Work task. State how many lines in the records below include the word "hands". Give nothing but that number.

Records contained in a dataset:
= Beginning of Section =

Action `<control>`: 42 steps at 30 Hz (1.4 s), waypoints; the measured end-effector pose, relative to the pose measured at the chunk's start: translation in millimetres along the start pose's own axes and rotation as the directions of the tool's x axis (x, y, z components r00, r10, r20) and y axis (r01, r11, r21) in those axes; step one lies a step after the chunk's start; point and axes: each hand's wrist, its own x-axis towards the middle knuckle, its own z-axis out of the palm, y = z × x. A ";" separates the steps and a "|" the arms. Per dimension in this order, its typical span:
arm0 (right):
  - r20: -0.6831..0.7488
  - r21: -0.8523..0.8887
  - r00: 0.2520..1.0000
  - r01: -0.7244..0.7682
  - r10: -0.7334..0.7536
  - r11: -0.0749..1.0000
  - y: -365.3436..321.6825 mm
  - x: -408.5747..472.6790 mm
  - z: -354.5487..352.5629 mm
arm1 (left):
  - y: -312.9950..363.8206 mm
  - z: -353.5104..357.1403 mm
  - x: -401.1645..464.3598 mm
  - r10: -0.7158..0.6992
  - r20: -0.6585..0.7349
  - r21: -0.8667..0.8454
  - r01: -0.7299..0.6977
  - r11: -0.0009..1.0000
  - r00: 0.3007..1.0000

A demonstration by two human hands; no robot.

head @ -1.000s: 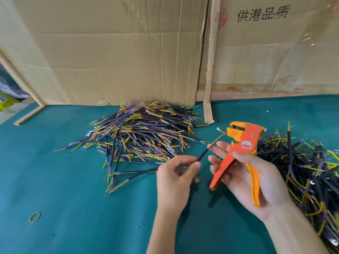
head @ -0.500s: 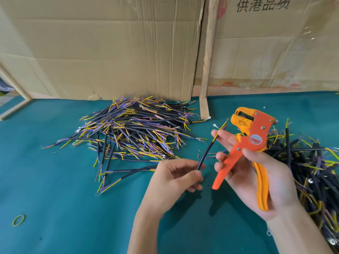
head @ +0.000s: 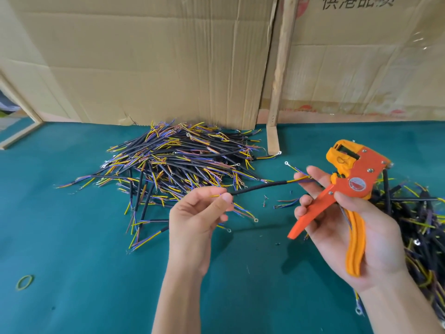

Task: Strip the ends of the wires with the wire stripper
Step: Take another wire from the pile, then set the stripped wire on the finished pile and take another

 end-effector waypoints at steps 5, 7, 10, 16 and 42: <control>-0.097 -0.128 0.995 -0.029 0.016 0.991 9.1 9.1 0.6 | 1.6 5.6 -0.4 0.113 -0.100 0.007 -0.113 0.994 0.989; -0.111 -0.175 0.991 -0.094 0.075 0.980 14.2 9.7 3.4 | 2.6 7.9 0.7 0.075 -0.157 -0.082 -0.089 0.993 0.985; -0.089 -0.280 0.971 -0.238 0.222 0.930 21.1 6.0 13.9 | 3.8 10.8 0.9 -0.016 -0.184 -0.224 -0.026 0.974 0.983; 0.011 -0.380 0.847 -0.488 0.531 0.786 33.8 -2.3 41.1 | 3.8 13.3 -1.4 -0.102 -0.096 -0.245 0.076 0.967 0.990; 0.081 -0.297 0.923 -0.339 0.377 0.893 20.6 -1.6 40.5 | -2.2 7.5 -0.7 0.215 -0.043 0.155 -0.206 0.966 0.976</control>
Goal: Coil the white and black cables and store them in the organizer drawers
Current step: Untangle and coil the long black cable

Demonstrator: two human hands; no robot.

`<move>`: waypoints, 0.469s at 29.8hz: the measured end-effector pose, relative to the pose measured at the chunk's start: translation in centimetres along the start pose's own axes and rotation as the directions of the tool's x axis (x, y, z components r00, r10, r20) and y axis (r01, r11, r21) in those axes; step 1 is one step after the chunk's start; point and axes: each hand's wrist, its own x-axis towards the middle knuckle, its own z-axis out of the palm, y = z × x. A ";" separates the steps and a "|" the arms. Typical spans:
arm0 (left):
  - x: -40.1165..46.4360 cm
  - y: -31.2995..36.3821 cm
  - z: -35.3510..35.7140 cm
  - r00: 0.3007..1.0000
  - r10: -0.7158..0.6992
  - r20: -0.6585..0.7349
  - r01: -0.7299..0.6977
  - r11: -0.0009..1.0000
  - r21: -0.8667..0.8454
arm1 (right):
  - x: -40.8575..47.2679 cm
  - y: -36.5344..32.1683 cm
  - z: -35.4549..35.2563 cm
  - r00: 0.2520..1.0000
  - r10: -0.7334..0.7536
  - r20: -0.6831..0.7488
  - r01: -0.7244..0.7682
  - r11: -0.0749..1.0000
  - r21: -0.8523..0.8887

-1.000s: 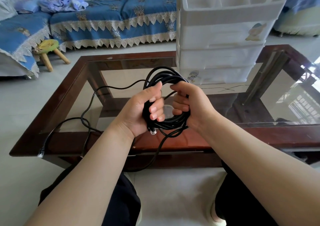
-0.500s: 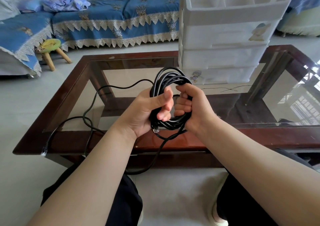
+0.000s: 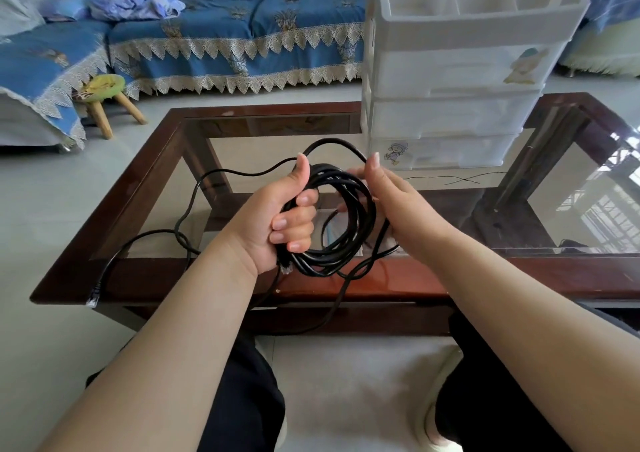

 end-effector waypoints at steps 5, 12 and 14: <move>0.0 -0.5 0.0 0.995 -0.095 0.038 0.092 0.993 0.073 | 0.3 -0.6 -0.7 0.973 -0.181 -0.143 0.169 0.981 -0.096; 0.1 -0.8 0.2 0.990 -0.037 0.133 0.031 0.998 0.048 | 1.3 1.2 -0.5 0.929 -0.148 -0.338 0.108 0.985 -0.134; 0.2 -0.9 0.4 0.993 0.011 0.118 -0.022 0.995 0.100 | 1.6 1.4 -0.5 0.917 -0.131 -0.376 0.107 0.991 -0.083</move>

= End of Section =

Task answer. 2